David Nabarro noted that funds pledged at a donor's conference in Beijing in January - after the disease was primarily in Asia and entered eastern Europe - totalled about $1.9bn.
He said: "Now, we've got a situation where the disease is moving quite energetically into Africa, and new countries are reporting avian influenza at quite frequent intervals.
Nabarro said: "Proportionally, it certainly seems to me to be appropriate that the three-year estimate for Africa" was between $500m and $1bn.
'We need money'
Nabarro emphasised that it was important not to get caught up with long-term figures, but to focus on rapid delivery for countries that needed the money now.
He said: "We need money to be moving into Africa in support of countries really very quickly ... good money that's nice and flexible."
He was speaking after a two-day meeting of high-level officials from more than 70 countries and international institutions, including the World Health Organisation and the UN Food and Agriculture Organisation.
The H5N1 strain of bird flu had killed 128 people worldwide since it began spreading in Asia in late 2003.
30 countries pledge $1.9bn to fight H5N1
It also was being blamed for the death or slaughter of some 200 million birds.
The Vienna meeting was a follow-up to the gathering in Beijing, where more than 30 countries pledged nearly $1.9bn to fight the deadly virus.
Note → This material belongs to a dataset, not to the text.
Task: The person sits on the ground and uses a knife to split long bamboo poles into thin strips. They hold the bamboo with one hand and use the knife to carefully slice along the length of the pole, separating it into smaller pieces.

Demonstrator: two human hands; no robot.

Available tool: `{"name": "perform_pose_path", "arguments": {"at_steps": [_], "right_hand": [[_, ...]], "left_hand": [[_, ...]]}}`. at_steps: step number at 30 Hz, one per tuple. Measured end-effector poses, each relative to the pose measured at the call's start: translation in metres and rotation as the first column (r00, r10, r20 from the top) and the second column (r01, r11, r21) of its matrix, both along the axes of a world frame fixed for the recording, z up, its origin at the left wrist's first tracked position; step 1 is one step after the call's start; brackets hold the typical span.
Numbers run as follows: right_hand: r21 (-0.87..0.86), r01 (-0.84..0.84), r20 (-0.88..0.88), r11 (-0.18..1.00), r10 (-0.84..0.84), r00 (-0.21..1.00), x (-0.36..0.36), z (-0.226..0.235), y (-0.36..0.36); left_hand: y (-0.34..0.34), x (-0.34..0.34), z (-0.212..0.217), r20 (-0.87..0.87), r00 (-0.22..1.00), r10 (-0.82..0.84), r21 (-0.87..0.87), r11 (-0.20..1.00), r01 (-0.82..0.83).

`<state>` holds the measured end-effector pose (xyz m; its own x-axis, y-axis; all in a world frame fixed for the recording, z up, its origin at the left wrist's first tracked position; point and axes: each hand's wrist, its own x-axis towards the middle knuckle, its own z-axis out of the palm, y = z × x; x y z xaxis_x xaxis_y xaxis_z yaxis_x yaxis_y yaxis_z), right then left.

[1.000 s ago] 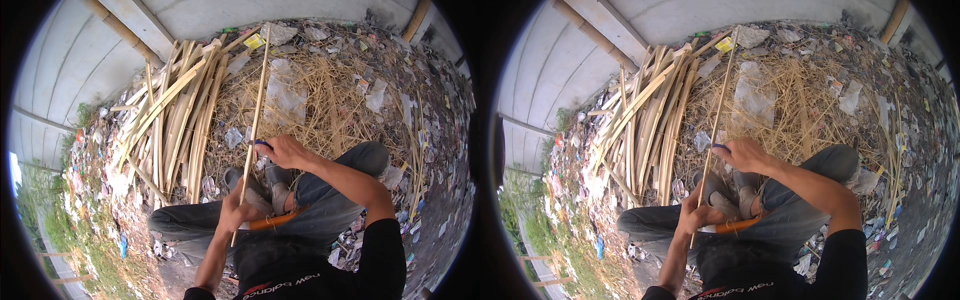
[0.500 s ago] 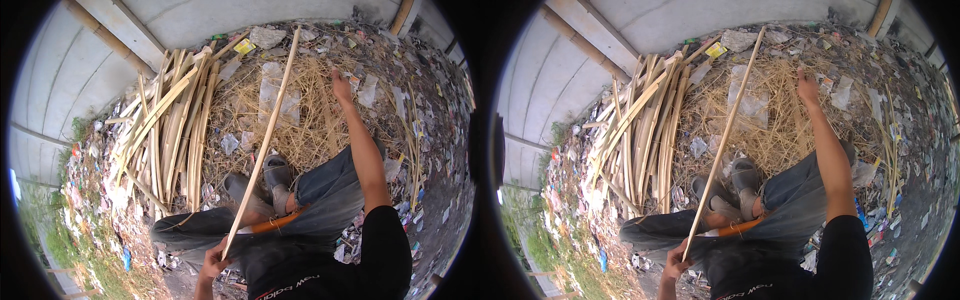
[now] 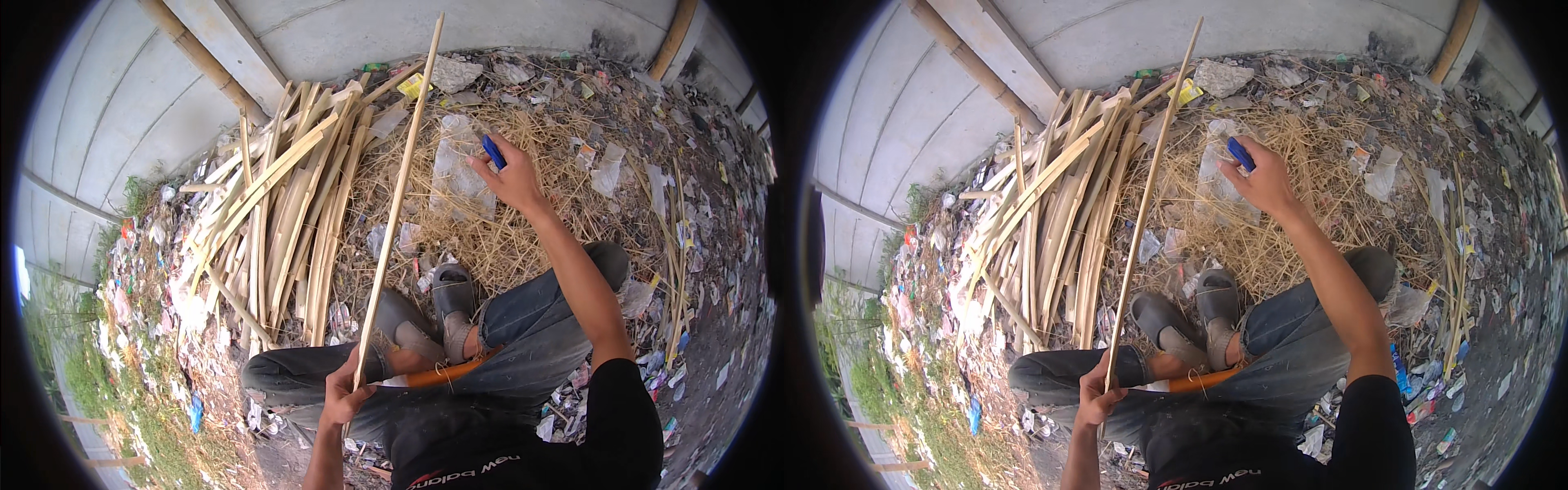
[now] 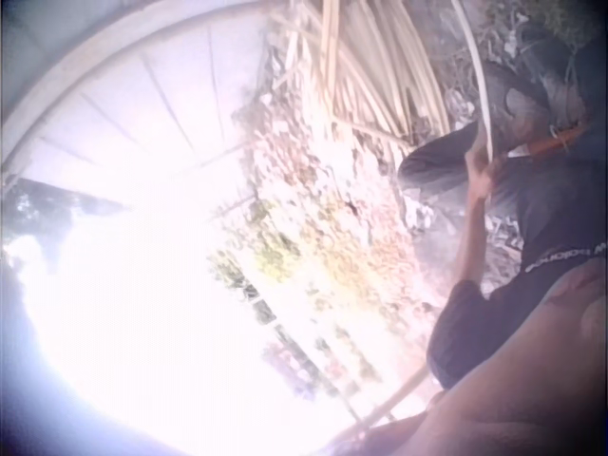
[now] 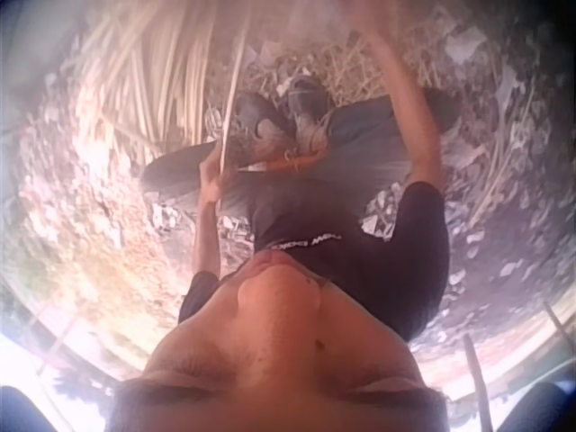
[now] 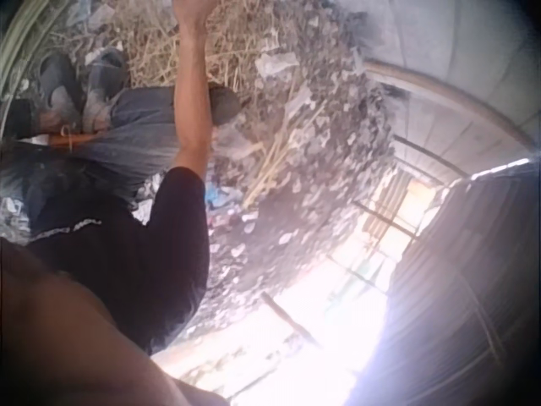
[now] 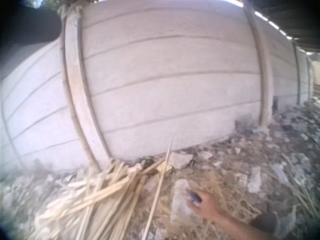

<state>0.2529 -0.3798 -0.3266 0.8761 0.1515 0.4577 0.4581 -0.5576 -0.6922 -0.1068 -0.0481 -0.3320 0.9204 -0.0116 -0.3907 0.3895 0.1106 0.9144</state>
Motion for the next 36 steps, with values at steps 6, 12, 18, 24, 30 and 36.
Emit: {"name": "perform_pose_path", "arguments": {"at_steps": [6,12,18,24,30,36], "right_hand": [[-0.068,-0.015,0.242,0.998,0.031,0.97,0.014,-0.003,-0.011],[-0.195,-0.233,0.0,0.953,0.238,0.971,0.029,-0.005,-0.039],[-0.193,-0.45,-0.278,0.872,0.391,0.877,0.04,-0.005,-0.06],[-0.221,-0.412,-0.424,0.884,0.293,0.857,0.037,-0.005,-0.061],[0.543,0.05,-0.288,0.838,0.13,0.949,0.053,-0.017,-0.065],[0.907,0.4,-0.367,0.133,-0.216,0.905,0.087,-0.035,-0.119]], "left_hand": [[0.011,-0.023,-0.014,-0.066,0.99,-0.123,0.091,0.987,0.129],[0.01,-0.02,-0.011,-0.071,0.976,-0.204,0.139,0.967,0.212],[0.016,-0.02,-0.01,-0.065,0.968,-0.244,0.193,0.948,0.252],[0.023,-0.021,-0.012,-0.107,0.956,-0.272,0.217,0.932,0.289],[0.02,-0.022,-0.015,-0.129,0.962,-0.242,0.034,0.968,0.249],[0.0,-0.02,-0.013,-0.146,0.983,-0.112,-0.335,0.941,0.058]]}}
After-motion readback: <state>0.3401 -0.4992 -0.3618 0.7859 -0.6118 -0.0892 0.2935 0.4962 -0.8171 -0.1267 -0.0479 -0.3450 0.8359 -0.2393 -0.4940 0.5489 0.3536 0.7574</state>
Austrian health minister Maria Rauch-Kallat said that so far only $286m had been disbursed and $1bn had been committed.
High-level officials would next meet in Africa in six months for a similar meeting, and later in India, a year from now. Nabarro said that within the next six months, all countries that pledged funds in Beijing should commit them.
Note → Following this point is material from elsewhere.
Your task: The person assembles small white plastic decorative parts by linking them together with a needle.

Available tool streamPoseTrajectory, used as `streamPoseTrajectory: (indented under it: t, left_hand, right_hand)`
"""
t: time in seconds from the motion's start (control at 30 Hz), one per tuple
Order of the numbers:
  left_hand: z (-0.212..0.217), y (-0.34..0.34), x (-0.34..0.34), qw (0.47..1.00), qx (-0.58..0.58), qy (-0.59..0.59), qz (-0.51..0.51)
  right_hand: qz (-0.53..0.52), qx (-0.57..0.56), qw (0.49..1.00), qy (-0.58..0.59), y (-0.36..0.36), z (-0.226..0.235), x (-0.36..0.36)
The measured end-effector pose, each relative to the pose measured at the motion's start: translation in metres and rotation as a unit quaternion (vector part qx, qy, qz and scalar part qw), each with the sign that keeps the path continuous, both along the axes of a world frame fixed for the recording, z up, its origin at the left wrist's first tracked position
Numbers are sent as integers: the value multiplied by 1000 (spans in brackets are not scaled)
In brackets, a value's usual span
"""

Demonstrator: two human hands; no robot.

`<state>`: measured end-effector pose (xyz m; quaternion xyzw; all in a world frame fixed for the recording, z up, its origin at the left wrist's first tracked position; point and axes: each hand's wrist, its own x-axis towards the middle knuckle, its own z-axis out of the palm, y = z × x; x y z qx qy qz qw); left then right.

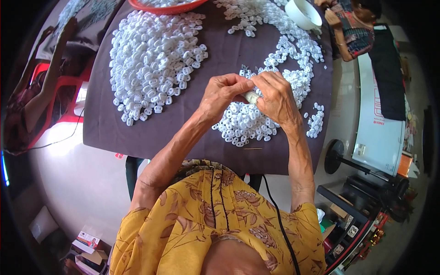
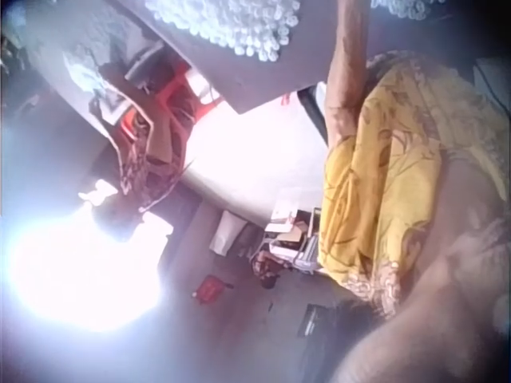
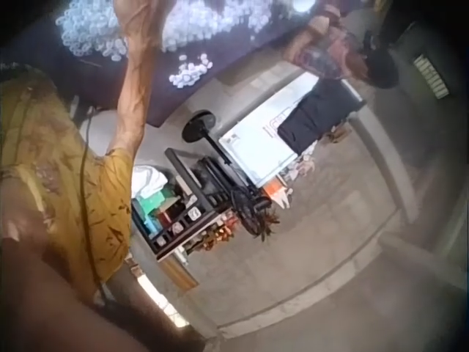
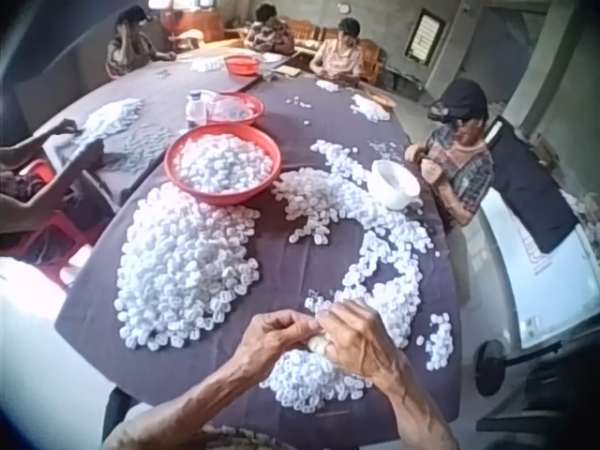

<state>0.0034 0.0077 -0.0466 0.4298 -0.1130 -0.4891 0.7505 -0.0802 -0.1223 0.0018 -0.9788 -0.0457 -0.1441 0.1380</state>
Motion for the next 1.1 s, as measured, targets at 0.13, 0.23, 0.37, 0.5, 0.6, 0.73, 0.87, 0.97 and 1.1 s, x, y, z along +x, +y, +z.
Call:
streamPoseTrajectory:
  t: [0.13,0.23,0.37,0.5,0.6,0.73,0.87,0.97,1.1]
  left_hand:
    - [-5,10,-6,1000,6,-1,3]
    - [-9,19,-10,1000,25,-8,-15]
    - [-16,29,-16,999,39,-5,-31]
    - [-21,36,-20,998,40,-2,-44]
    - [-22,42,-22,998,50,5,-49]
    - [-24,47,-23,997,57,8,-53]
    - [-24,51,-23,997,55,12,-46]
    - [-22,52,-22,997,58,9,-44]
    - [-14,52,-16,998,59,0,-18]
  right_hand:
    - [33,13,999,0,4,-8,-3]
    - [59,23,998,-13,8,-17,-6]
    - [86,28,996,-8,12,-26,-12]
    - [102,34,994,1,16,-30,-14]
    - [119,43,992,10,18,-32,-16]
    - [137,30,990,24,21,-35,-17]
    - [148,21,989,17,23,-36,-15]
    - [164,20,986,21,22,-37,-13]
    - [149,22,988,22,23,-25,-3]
US 'working very aggressively'
Earlier on Wednesday, Paula Dobriansky, United States undersecretary of state for democracy and global affairs, said America would disburse the remainder of the money it committed earlier this year - a total of $334m.
She said: "We're working very aggressively and I would say very expeditiously."
Dobriansky said the US would increase its contribution for bird flu by $28m. She said that so far $70m in US help had been disbursed.
Also earlier, the European Commission and the World Bank announced the creation of a multi-donor trust fund aimed at helping developing countries boost their bird flu preparedness and minimised the possibility of a human flu pandemic.